(Saved data entries)
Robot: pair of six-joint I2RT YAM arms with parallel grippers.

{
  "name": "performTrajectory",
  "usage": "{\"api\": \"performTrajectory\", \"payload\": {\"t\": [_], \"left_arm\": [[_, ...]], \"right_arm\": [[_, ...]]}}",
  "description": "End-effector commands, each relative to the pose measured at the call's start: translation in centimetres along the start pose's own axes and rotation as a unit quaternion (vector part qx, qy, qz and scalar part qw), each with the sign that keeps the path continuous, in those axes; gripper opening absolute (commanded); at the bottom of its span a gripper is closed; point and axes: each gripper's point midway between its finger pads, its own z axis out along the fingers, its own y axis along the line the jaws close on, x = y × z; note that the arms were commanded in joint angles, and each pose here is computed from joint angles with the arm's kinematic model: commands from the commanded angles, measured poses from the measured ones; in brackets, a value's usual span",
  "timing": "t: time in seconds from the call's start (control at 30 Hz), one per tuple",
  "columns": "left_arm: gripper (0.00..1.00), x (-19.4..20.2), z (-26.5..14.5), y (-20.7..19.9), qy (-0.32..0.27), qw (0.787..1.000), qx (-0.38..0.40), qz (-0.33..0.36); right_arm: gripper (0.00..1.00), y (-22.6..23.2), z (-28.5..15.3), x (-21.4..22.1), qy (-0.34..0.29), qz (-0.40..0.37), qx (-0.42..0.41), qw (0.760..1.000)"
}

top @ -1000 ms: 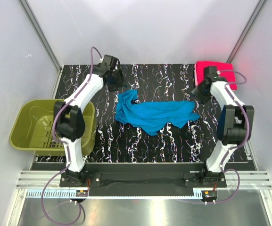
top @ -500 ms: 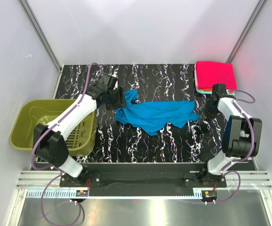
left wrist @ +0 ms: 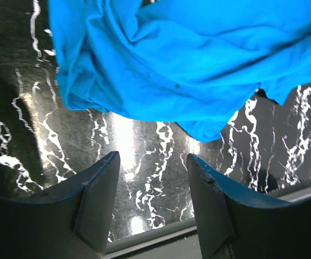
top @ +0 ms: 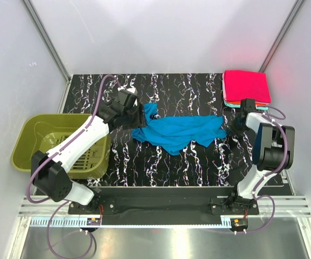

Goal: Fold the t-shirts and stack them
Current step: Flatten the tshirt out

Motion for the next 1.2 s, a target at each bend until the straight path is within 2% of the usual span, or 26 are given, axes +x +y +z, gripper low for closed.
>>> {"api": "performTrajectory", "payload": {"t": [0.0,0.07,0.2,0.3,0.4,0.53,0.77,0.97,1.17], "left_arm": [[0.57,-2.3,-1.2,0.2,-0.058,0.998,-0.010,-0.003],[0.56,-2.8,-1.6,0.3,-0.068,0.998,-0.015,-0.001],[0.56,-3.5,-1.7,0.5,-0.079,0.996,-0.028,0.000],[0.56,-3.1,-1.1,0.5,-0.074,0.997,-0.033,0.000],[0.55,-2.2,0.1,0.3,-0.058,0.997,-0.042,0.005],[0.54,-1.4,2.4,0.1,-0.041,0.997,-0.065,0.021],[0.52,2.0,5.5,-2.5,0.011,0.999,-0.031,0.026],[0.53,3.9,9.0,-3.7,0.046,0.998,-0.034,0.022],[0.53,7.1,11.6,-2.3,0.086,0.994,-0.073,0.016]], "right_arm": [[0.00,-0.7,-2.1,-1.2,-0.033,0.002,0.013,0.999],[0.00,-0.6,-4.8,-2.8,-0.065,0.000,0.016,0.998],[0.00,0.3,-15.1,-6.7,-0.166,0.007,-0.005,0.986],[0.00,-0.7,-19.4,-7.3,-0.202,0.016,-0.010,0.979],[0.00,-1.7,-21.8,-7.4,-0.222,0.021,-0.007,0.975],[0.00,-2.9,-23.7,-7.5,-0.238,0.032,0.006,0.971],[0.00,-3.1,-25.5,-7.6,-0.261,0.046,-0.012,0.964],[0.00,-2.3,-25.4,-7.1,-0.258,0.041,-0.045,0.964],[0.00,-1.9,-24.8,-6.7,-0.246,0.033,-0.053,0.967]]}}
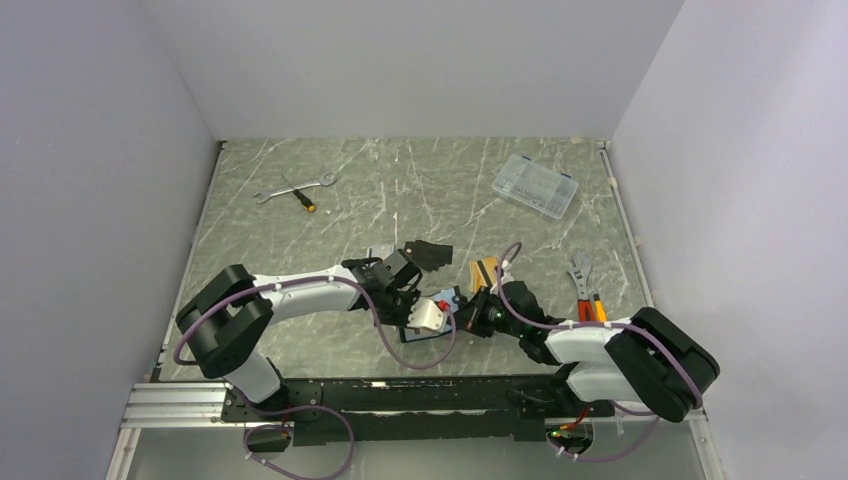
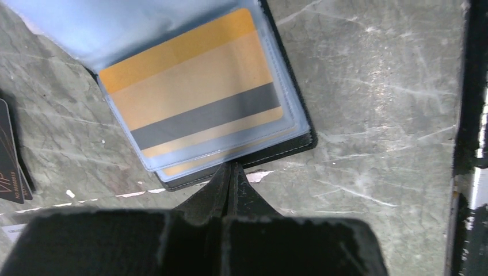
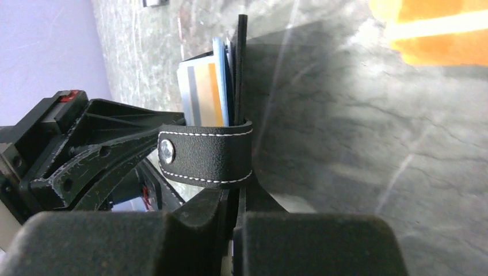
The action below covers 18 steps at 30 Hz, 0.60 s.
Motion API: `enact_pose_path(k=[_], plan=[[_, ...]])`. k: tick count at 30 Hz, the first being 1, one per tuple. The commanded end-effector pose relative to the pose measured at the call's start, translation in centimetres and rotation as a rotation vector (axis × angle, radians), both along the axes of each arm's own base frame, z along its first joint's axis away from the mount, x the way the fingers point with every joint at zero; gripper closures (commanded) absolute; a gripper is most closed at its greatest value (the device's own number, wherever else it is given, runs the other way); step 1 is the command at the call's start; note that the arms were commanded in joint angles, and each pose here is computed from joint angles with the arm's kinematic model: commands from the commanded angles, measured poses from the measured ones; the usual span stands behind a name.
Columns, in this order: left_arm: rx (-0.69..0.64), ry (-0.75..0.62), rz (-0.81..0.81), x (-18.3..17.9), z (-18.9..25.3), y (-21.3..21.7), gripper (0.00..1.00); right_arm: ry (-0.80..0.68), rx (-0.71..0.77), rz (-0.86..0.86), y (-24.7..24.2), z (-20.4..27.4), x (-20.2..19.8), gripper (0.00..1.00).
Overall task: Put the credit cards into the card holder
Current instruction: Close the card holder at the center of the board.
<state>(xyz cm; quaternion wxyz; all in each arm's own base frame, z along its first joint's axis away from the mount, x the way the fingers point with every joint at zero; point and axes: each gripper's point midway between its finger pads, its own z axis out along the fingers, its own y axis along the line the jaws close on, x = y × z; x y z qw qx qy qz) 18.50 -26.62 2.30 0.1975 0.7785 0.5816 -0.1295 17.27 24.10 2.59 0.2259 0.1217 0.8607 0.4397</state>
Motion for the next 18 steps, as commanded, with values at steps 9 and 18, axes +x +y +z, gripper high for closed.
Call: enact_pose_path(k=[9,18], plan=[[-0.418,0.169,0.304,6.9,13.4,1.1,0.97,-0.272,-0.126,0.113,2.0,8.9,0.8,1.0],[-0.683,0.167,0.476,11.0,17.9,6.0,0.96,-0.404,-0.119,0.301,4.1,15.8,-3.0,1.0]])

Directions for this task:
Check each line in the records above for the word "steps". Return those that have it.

Exercise output:
The action below covers 18 steps at 30 Hz, 0.60 s.
Motion for the next 18 steps, as commanded, with values at steps 9 and 18, axes +x +y +z, gripper high for closed.

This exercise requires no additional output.